**Action item**
Read the listing below and copy out each line where the word "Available" occurs.
--
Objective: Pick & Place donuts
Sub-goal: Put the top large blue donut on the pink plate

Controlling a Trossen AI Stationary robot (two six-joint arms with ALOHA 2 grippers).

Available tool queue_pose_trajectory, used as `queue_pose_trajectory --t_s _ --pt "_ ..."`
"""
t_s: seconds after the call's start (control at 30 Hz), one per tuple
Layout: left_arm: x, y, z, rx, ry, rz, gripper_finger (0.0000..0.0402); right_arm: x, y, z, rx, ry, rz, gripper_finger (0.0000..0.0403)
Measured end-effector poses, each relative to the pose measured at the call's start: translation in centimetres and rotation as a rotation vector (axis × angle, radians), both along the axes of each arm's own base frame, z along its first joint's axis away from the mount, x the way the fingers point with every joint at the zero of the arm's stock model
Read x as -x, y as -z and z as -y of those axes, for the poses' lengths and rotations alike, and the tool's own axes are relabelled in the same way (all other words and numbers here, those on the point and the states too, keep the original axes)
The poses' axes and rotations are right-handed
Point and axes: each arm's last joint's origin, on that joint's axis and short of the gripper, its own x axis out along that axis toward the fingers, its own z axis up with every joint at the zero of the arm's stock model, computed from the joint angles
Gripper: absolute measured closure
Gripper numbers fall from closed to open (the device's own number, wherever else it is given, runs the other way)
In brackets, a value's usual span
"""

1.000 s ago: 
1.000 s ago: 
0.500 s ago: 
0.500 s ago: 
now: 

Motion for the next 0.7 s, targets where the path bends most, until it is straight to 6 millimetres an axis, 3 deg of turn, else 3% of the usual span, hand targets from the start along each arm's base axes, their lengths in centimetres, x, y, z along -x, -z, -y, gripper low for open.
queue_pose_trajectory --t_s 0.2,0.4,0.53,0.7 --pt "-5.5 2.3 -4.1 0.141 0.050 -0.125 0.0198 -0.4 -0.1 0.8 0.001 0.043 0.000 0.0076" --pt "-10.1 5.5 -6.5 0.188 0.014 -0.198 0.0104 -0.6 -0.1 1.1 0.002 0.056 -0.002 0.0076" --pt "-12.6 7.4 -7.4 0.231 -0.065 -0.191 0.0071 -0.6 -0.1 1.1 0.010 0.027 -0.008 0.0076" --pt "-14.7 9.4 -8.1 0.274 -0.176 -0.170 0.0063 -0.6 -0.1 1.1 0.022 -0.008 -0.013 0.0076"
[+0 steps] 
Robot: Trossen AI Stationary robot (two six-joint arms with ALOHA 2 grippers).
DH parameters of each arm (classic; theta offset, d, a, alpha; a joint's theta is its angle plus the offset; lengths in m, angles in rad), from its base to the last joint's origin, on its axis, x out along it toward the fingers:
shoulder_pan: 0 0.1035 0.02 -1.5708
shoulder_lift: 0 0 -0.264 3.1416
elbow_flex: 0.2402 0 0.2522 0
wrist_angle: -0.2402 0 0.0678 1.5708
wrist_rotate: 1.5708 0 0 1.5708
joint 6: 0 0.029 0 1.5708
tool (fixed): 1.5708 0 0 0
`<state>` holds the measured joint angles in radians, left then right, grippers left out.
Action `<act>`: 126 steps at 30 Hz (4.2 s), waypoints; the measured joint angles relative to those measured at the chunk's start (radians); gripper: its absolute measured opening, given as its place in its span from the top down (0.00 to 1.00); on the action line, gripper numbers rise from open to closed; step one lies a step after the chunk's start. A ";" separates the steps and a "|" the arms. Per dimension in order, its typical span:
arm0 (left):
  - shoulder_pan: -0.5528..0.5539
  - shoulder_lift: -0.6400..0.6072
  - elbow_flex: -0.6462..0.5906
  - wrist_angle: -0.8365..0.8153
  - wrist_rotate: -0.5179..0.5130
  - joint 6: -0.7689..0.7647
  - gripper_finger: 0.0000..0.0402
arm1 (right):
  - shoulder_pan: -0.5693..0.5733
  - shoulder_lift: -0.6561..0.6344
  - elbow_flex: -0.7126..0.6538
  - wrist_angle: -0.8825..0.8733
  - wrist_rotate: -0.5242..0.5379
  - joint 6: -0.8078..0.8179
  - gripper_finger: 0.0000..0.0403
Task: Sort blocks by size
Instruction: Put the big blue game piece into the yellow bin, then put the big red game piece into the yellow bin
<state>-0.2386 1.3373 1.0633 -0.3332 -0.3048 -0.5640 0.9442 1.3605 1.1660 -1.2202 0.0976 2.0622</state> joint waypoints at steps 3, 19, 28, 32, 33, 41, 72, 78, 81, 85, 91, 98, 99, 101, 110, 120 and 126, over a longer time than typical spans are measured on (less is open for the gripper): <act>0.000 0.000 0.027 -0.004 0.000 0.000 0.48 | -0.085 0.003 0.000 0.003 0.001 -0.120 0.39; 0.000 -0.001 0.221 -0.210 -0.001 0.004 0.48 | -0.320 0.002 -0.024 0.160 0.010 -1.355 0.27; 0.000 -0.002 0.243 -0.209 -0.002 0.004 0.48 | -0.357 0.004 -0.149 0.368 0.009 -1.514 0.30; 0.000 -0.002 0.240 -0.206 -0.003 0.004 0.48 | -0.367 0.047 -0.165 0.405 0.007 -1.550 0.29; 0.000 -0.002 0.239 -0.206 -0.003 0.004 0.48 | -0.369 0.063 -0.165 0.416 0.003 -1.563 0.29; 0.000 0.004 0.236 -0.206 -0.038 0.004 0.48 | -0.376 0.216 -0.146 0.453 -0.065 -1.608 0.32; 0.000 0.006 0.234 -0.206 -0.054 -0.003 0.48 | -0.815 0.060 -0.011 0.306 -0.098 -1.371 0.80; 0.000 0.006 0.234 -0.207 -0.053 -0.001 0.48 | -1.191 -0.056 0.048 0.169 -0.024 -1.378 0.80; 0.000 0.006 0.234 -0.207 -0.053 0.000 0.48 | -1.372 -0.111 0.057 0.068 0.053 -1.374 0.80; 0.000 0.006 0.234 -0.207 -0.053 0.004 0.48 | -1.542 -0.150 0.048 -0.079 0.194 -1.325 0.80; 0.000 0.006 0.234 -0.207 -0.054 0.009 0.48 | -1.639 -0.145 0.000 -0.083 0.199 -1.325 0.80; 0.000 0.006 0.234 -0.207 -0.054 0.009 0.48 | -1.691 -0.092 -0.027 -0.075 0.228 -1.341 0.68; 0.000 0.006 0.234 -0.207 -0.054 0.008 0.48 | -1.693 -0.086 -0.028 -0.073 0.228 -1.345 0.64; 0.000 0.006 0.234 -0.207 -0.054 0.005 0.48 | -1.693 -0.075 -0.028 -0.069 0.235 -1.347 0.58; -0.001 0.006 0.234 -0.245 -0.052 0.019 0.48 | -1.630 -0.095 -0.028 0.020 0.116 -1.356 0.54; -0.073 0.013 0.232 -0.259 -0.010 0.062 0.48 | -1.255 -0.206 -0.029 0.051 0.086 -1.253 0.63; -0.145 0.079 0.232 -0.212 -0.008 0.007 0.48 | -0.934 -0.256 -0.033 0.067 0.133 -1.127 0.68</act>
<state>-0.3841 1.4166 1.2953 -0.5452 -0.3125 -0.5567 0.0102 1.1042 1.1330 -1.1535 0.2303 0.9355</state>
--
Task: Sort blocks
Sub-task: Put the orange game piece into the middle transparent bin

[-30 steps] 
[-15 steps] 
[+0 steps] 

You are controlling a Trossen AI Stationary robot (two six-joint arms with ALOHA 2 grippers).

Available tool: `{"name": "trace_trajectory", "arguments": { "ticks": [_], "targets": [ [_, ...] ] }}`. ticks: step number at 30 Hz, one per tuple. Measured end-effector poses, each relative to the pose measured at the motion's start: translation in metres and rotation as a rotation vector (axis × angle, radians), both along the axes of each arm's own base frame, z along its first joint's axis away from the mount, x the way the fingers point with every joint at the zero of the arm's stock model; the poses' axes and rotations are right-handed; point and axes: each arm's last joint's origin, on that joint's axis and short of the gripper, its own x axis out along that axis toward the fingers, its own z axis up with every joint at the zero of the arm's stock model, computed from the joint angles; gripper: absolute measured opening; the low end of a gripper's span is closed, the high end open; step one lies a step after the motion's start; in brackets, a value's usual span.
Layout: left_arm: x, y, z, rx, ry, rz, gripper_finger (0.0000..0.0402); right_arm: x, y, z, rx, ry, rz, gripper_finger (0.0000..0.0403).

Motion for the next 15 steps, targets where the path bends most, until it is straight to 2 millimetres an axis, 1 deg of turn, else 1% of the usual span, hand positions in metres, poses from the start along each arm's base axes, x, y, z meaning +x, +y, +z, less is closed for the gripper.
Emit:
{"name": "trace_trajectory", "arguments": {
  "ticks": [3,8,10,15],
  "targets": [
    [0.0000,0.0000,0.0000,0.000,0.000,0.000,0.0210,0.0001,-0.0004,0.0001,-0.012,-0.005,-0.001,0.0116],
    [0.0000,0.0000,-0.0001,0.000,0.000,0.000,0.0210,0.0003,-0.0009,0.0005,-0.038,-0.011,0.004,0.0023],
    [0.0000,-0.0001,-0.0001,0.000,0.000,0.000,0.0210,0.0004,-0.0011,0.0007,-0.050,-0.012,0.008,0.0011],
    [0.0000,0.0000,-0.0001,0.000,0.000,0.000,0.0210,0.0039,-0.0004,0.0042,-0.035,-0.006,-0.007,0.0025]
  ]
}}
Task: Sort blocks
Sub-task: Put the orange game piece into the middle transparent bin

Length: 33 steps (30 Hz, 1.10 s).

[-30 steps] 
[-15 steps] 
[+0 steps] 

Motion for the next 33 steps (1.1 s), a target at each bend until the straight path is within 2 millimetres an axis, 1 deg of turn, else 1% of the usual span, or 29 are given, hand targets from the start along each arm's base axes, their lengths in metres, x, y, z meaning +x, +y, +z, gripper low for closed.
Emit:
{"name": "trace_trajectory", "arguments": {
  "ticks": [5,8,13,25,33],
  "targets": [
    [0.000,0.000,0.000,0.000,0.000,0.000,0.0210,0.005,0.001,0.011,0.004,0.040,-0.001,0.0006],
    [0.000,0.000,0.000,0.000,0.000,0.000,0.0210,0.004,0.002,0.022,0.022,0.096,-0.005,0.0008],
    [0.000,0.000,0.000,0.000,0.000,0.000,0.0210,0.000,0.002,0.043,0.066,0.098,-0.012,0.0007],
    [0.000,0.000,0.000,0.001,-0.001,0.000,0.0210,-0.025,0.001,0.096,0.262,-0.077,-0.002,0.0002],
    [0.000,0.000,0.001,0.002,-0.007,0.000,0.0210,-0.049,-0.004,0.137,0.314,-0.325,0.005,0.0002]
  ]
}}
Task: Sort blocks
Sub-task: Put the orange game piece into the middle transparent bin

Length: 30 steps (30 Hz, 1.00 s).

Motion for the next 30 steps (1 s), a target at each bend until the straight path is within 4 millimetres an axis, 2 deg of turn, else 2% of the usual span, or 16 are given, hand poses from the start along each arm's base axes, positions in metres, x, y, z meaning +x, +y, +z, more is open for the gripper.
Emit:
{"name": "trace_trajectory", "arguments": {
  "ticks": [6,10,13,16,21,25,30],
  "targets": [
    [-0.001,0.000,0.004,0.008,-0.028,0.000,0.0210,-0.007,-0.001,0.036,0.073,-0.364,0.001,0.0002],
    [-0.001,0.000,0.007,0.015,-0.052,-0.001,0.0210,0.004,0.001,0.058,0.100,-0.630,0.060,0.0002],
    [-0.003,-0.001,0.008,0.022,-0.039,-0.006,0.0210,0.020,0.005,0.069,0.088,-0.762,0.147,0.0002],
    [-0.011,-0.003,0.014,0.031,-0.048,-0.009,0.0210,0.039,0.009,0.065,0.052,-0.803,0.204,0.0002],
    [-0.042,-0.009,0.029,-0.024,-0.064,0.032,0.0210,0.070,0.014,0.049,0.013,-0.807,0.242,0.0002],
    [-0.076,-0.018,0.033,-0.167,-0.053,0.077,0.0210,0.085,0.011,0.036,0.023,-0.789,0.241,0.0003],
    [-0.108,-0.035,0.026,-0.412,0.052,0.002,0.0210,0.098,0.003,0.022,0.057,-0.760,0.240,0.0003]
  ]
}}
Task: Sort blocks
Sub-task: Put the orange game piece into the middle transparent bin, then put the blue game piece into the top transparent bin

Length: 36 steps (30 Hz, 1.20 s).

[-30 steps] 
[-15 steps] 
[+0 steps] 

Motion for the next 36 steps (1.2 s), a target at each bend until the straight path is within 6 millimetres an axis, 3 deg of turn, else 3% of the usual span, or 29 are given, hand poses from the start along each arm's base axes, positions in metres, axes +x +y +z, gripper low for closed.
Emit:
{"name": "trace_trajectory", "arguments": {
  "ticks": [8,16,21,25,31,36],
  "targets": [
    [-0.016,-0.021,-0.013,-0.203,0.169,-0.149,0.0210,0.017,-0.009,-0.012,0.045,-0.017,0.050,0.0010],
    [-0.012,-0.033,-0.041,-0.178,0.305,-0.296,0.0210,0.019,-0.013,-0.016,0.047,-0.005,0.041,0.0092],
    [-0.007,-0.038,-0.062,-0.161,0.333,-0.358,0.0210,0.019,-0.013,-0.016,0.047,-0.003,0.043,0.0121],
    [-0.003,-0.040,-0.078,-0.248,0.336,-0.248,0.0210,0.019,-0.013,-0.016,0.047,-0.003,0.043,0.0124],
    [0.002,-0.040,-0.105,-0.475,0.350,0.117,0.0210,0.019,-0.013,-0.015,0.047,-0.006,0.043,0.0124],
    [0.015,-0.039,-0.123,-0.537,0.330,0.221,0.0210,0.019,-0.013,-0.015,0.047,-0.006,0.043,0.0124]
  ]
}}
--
**Output for this exercise**
Available tool queue_pose_trajectory, used as `queue_pose_trajectory --t_s _ --pt "_ ..."`
Available tool: `{"name": "trace_trajectory", "arguments": { "ticks": [_], "targets": [ [_, ...] ] }}`. ticks: step number at 30 Hz, one per tuple. Measured end-effector poses, each relative to the pose measured at the motion's start: translation in metres and rotation as a rotation vector (axis × angle, radians), both along the axes of each arm's own base frame, z along its first joint's axis away from the mount, x the way the fingers point with every joint at the zero of the arm's stock model; the poses' axes and rotations are right-handed; point and axes: each arm's last joint's origin, on that joint's axis and short of the gripper, its own x axis out along that axis toward the fingers, its own z axis up with every joint at the zero of the arm's stock model, computed from the joint angles; gripper: absolute measured opening; the low end of a gripper's span is closed, the high end open; step one lies a step after the motion's start; in brackets, a value's usual span.

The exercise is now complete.